But slowly Multivac learned enough to answer deeper questions more fundamentally, and on May 14, 2061, what had been theory, became fact.
The energy of the sun was stored, converted, and utilized directly on a planet-wide scale. All Earth turned off its burning coal, its fissioning uranium, and flipped the switch that connected all of it to a small station, one mile in diameter, circling the Earth at half the distance of the Moon. All Earth ran by invisible beams of sunpower.
Seven days had not sufficed to dim the glory of it and Adell and Lupov finally managed to escape from the public function, and to meet in quiet where no one would think of looking for them, in the deserted underground chambers, where portions of the mighty buried body of Multivac showed. Unattended, idling, sorting data with contented lazy clickings, Multivac, too, had earned its vacation and the boys appreciated that. They had no intention, originally, of disturbing it.
They had brought a bottle with them, and their only concern at the moment was to relax in the company of each other and the bottle.
“It’s amazing when you think of it,” said Adell. His broad face had lines of weariness in it, and he stirred his drink slowly with a glass rod, watching the cubes of ice slur clumsily about. “All the energy we can possibly ever use for free. Enough energy, if we wanted to draw on it, to melt all Earth into a big drop of impure liquid iron, and still never miss the energy so used. All the energy we could ever use, forever and forever and forever.”
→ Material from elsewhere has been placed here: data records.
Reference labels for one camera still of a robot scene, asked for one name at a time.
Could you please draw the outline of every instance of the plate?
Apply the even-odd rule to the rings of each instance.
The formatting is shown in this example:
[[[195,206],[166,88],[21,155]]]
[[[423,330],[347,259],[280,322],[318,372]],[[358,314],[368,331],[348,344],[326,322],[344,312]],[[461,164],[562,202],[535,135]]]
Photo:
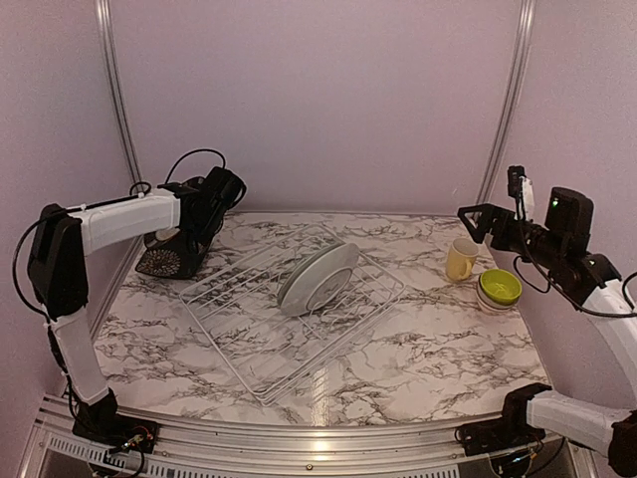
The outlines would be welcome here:
[[[320,309],[347,285],[357,262],[355,244],[321,249],[297,266],[281,288],[277,296],[281,312],[297,317]]]

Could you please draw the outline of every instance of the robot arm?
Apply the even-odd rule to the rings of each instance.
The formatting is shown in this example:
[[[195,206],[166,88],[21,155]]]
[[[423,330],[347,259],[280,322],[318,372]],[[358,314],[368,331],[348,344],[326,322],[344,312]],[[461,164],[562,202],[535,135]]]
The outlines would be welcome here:
[[[201,187],[169,183],[145,194],[101,204],[42,211],[29,256],[28,275],[48,322],[52,351],[79,403],[74,433],[122,447],[145,430],[138,447],[149,452],[156,423],[116,413],[89,333],[85,257],[104,246],[162,229],[179,228],[192,248],[209,243],[223,215],[245,193],[231,171],[214,167]]]
[[[527,220],[530,210],[525,205],[532,198],[528,186],[524,169],[512,166],[509,196],[516,199],[516,212],[481,204],[461,208],[458,215],[474,241],[481,243],[490,234],[492,248],[517,252],[525,262],[533,262],[576,310],[591,316],[637,395],[637,314],[610,261],[586,250],[592,201],[555,187],[542,227]],[[472,455],[533,441],[544,429],[607,456],[620,476],[637,476],[637,411],[575,400],[539,383],[511,392],[502,418],[464,425],[458,431]]]

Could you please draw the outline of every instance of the pink wall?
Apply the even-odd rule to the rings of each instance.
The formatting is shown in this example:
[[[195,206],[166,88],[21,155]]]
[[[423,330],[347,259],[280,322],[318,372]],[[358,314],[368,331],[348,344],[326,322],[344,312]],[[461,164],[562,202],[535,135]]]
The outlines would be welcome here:
[[[552,186],[583,192],[595,204],[589,248],[606,254],[624,276],[637,270],[636,85],[637,3],[539,0],[522,99],[493,196],[512,207],[509,164],[527,168],[539,222]],[[503,266],[512,259],[499,255]],[[635,406],[618,363],[584,315],[556,293],[543,297],[529,288],[521,309],[559,391]]]
[[[251,209],[452,214],[478,194],[520,2],[135,0],[112,12],[153,181],[207,145],[227,152]]]
[[[45,204],[126,194],[129,179],[94,2],[1,2],[0,65],[0,462],[8,477],[16,474],[43,393],[61,383],[42,321],[13,292],[15,243]],[[114,247],[91,258],[94,305],[123,251]],[[24,275],[22,283],[29,291]]]

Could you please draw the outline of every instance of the mug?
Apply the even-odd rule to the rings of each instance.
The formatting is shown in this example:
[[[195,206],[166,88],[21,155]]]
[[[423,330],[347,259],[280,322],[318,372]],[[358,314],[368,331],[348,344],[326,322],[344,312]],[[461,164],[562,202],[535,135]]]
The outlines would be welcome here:
[[[447,277],[453,282],[468,279],[478,252],[478,246],[471,239],[460,237],[454,240],[447,255]]]

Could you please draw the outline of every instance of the white marble surface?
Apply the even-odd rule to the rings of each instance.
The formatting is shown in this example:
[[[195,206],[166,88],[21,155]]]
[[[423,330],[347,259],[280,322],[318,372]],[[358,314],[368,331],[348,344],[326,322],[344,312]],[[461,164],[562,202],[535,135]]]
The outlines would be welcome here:
[[[179,292],[309,224],[322,224],[402,280],[388,317],[311,379],[262,406],[207,342]],[[467,282],[444,274],[455,218],[360,214],[236,214],[192,281],[131,270],[96,342],[122,405],[183,416],[272,424],[408,423],[499,411],[505,395],[544,369],[517,310],[476,304],[477,274],[495,267],[486,248]]]

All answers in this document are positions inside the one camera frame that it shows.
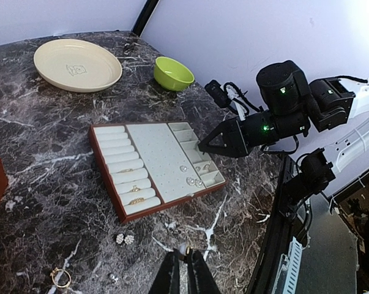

Lupov cocked his head sideways. He had a trick of doing that when he wanted to be contrary, and he wanted to be contrary now, partly because he had had to carry the ice and glassware. “Not forever,” he said.
“Oh, hell, just about forever. Till the sun runs down, Bert.”
“That’s not forever.”
“All right, then. Billions and billions of years. Twenty billion, maybe. Are you satisfied?”
Lupov put his fingers through his thinning hair as though to reassure himself that some was still left and sipped gently at his own drink. “Twenty billion years isn’t forever.”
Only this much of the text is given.